3 directories, 45 files

I renamed and sorted the videos to such structures to make it more readable and can be automated using scripts.

Before doing a scene detection to the entire videos, I’ve to test it and see what is the scene detection value that fit my need.

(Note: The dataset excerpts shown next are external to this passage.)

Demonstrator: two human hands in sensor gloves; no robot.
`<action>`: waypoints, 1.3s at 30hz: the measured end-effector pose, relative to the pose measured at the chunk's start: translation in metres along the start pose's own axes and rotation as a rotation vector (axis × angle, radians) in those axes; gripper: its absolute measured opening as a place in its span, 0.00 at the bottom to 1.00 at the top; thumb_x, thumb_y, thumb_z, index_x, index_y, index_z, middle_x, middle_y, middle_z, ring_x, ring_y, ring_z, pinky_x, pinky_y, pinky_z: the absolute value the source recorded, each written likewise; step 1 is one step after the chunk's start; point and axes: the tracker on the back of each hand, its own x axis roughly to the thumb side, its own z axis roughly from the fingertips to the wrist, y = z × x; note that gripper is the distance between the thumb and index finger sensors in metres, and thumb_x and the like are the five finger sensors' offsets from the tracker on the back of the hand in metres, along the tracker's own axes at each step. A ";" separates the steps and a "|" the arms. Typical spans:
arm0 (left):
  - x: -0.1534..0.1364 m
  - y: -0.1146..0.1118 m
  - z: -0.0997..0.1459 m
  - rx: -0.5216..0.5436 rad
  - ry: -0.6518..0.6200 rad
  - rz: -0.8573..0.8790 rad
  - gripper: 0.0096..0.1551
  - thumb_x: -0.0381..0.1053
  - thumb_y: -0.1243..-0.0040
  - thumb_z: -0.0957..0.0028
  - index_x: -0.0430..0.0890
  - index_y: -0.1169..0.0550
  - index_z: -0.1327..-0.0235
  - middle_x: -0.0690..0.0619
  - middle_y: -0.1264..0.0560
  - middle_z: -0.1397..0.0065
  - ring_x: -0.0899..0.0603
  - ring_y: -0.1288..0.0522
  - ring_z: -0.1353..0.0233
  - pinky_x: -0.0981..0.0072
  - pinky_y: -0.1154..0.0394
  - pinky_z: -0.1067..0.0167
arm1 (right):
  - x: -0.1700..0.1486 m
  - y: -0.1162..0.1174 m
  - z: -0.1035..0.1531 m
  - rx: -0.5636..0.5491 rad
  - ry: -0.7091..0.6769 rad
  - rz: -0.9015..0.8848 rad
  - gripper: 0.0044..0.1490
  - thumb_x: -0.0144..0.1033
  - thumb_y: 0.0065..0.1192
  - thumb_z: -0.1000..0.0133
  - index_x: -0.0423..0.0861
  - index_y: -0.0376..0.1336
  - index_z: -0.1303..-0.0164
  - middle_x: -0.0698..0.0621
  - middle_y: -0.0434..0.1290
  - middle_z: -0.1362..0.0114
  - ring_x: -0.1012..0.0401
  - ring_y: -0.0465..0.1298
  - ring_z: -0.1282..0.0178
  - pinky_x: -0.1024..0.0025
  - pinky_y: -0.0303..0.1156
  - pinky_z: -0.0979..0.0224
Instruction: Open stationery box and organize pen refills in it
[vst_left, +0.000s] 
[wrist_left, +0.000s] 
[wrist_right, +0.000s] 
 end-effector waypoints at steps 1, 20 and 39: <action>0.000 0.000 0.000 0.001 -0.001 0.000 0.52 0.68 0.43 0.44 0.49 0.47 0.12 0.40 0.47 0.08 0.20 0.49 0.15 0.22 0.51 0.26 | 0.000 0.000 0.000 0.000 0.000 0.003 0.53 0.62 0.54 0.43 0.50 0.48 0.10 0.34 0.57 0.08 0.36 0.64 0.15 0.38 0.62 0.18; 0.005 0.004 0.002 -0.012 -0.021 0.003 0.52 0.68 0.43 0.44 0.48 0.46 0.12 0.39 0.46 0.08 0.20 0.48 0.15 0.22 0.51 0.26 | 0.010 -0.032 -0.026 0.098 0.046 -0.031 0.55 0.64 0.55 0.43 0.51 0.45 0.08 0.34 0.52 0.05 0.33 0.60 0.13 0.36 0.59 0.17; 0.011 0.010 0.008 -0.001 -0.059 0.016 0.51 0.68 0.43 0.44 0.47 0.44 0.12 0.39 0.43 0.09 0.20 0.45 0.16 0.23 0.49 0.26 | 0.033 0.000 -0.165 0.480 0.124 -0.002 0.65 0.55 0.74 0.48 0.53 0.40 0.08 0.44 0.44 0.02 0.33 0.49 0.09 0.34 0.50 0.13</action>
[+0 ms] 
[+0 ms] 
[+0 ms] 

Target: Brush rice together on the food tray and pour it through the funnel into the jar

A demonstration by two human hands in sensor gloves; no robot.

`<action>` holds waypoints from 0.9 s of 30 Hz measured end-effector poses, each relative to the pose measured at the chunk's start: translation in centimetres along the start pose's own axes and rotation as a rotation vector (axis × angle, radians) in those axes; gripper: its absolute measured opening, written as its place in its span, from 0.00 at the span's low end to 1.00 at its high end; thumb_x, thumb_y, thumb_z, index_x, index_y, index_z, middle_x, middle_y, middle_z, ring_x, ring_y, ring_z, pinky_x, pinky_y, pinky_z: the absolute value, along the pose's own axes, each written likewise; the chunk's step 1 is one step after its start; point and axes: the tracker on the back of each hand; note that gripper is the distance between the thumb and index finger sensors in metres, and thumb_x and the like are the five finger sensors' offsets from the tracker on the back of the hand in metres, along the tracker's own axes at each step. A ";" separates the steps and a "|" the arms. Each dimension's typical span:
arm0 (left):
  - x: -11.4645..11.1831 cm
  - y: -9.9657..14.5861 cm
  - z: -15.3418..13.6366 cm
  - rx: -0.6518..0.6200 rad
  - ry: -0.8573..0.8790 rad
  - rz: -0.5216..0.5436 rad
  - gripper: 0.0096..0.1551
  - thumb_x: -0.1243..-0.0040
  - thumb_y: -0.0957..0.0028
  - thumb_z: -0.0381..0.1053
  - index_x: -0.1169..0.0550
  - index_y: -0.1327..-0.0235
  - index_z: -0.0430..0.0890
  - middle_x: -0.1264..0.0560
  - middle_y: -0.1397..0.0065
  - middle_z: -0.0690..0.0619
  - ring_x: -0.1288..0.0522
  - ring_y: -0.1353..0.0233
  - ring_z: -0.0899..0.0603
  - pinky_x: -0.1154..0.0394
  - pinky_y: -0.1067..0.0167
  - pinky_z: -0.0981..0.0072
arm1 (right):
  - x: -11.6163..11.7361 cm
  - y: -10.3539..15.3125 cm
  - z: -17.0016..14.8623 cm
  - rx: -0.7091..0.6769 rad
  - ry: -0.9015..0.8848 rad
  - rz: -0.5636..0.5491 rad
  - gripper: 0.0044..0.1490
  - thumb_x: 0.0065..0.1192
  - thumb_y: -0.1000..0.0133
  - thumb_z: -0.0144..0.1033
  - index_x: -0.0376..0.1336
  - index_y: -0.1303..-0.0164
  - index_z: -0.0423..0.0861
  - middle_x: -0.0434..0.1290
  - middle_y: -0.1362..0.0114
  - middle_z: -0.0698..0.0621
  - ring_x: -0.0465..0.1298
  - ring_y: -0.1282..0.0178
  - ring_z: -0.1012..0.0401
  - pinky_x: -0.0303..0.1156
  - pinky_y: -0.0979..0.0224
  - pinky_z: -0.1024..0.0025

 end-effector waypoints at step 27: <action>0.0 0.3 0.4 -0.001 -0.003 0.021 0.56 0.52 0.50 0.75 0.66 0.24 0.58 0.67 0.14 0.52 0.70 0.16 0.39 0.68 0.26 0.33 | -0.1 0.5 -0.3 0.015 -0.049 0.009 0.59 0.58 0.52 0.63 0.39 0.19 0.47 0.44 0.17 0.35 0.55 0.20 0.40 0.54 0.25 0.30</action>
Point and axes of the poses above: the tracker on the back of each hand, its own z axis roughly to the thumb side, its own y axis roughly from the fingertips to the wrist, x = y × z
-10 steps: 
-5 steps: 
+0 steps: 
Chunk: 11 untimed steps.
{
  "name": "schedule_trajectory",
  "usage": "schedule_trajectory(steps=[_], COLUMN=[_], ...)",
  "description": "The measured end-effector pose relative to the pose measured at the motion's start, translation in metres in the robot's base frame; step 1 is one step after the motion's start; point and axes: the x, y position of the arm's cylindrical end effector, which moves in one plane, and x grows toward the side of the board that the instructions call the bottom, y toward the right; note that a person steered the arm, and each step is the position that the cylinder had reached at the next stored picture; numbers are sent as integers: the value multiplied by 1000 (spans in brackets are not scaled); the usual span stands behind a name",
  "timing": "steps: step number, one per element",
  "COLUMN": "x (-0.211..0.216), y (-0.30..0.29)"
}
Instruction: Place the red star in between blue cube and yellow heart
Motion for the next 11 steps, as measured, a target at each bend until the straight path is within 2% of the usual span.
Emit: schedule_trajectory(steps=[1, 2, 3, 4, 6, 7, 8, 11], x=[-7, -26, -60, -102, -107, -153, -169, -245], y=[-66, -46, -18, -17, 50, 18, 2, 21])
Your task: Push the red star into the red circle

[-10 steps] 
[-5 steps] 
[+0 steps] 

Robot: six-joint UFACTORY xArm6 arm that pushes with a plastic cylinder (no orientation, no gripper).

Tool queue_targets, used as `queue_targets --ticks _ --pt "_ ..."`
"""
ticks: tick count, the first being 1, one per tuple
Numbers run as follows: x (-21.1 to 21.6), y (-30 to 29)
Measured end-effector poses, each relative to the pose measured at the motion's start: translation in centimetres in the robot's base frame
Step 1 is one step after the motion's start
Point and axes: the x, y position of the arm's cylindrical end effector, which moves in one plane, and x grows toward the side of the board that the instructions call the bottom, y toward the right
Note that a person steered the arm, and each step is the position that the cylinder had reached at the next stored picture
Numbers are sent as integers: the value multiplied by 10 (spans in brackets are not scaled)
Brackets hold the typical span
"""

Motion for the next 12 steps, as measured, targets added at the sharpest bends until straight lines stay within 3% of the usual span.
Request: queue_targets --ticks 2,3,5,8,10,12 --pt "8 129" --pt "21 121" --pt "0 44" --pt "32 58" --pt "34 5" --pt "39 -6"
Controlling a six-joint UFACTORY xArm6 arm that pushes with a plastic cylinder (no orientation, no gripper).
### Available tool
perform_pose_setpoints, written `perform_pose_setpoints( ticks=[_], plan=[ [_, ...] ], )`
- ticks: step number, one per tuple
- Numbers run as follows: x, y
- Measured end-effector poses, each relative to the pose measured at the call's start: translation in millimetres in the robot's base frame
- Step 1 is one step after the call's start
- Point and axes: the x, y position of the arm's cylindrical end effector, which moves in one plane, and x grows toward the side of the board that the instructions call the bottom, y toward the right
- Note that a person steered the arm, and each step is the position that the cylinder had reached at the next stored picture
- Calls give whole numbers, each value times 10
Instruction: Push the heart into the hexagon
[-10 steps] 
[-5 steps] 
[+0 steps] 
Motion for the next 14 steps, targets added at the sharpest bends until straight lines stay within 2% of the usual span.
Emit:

I cut a video that contains someone moving around and tested the ffmpeg command against it.

$ ffmpeg -i 2019-03-06_0700.avi -ss 00:04:20 -t 00:00:20 -async 1 2019-03-06_0700-cut.avi

The command above will cut 2019-03-06_0700.avi started from 00:04:20 for 20 second (00:00:20) and write the frames to 2019-03-06_0700-cut.avi

$ mkdir -p frames && ffmpeg -i 2019-03-06_0700-cut.avi -vf "select='gt(scene,0.02)',showinfo" -vsync 0 frames/%05d.jpg -f null /dev/null 2> ffout.log

It will creates frames dir then filtering the frames that contains scene detection score greater than 0.02 and save the thumbnail of related frames to frames directory. 0.02 score fits my case. You may need to adjust your own score, depending to your own videos (lightning change from the sun can affect this). showinfo will add more information to the log, like timestamp. The verbose log will be written to ffout.log.

Detected scene frames

If you don’t want to open the thumbnail images of the detected scenes, you can just read the timestamp from the log.

UPDATE: I found the proof and report it to the host and let them make a decision over this case. Also I make my own decision : to move out from that place and find another place to live in.